WORK TASK - Please transcribe exactly, and only, the lines of the data below between the line holding "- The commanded" and the line holding "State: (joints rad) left", inclusive.

┌─ PROVIDED RECORDS

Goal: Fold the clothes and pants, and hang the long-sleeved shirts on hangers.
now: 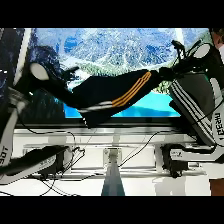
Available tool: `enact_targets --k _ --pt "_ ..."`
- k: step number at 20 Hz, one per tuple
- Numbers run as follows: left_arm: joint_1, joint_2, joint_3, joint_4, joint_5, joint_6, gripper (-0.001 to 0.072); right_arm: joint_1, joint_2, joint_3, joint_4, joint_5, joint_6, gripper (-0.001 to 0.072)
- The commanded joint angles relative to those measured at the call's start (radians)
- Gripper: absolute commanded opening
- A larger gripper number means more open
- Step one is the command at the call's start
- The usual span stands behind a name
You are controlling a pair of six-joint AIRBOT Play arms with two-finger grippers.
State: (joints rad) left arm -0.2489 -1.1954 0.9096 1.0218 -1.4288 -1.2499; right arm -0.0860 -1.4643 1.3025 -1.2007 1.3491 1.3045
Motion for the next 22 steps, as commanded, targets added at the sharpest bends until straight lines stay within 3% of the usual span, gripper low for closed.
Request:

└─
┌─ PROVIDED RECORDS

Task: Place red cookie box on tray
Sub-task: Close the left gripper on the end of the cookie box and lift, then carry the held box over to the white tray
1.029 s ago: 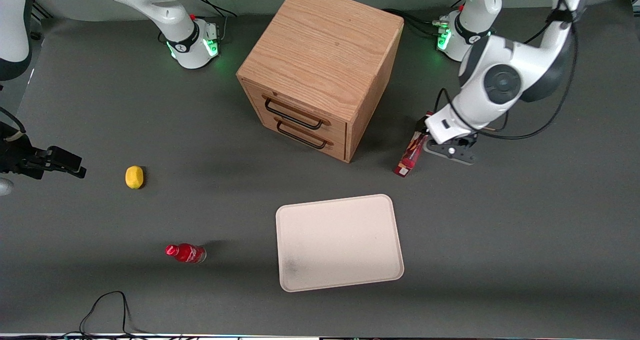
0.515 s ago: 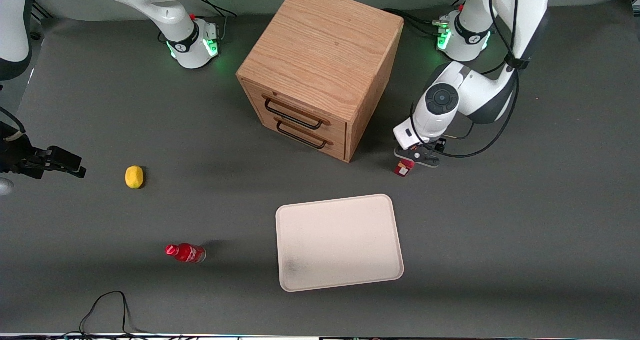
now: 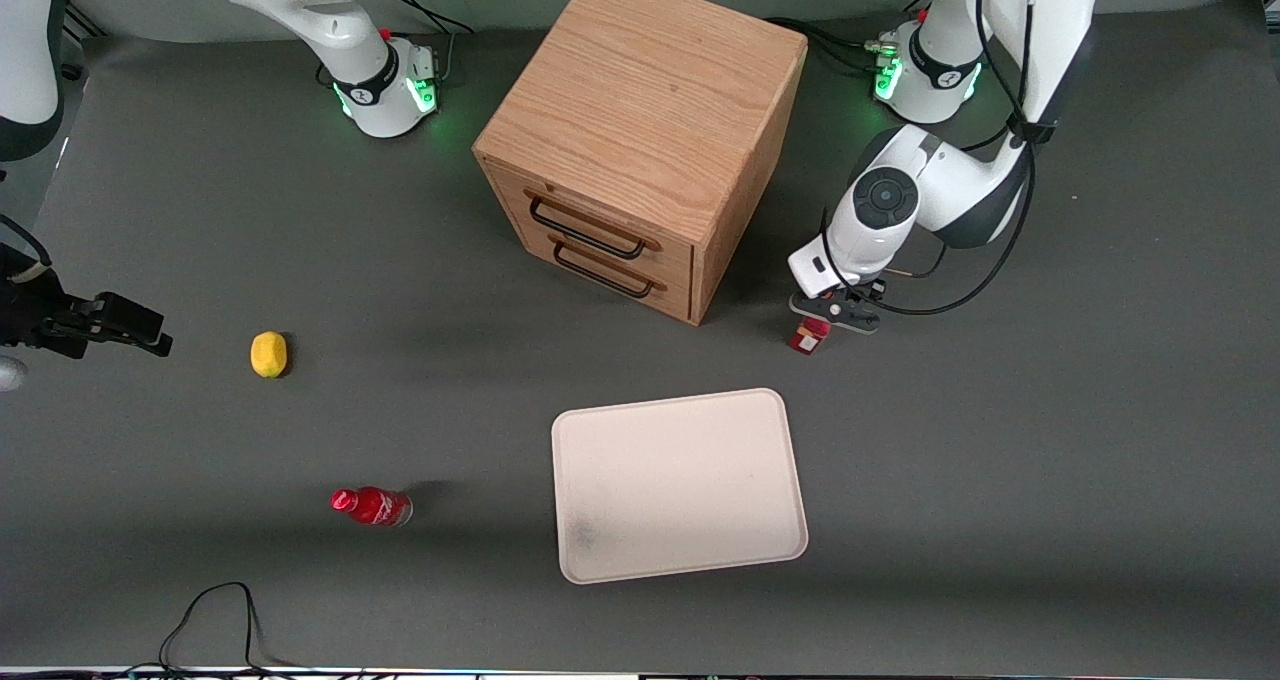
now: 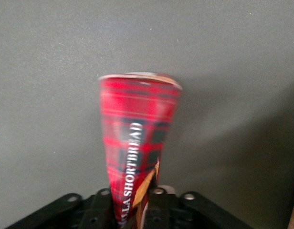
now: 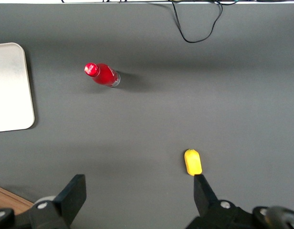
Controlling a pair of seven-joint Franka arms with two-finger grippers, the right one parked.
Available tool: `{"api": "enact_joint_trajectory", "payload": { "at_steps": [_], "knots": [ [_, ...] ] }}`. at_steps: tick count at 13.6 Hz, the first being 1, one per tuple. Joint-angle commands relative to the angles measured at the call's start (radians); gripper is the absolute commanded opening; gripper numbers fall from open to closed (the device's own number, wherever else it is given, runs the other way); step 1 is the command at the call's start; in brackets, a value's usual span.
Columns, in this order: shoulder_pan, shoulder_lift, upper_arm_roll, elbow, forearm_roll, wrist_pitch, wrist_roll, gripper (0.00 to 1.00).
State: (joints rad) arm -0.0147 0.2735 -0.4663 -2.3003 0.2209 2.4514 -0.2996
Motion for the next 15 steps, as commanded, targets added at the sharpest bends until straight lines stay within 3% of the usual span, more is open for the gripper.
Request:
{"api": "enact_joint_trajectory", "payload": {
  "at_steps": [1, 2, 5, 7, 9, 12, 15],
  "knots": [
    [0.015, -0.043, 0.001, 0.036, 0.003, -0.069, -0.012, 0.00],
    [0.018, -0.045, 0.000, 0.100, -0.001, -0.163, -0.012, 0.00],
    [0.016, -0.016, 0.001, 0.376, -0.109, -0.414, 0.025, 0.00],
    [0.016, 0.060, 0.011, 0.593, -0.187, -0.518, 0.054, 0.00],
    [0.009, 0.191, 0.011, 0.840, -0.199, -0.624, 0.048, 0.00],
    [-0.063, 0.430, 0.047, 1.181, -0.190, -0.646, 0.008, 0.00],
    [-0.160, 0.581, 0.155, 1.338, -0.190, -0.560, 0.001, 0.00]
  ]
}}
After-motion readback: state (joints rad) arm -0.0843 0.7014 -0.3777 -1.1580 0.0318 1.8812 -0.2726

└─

EXERCISE OUTPUT -
- The commanded joint angles relative to those measured at the call's start (radians)
- Gripper: absolute commanded opening
- A larger gripper number means more open
- Step one is the command at the call's start
- The usual span stands behind a name
You are controlling a pair of six-joint AIRBOT Play arms with two-finger grippers.
State: (joints rad) left arm -0.2489 -1.1954 0.9096 1.0218 -1.4288 -1.2499; right arm -0.0860 -1.4643 1.3025 -1.2007 1.3491 1.3045

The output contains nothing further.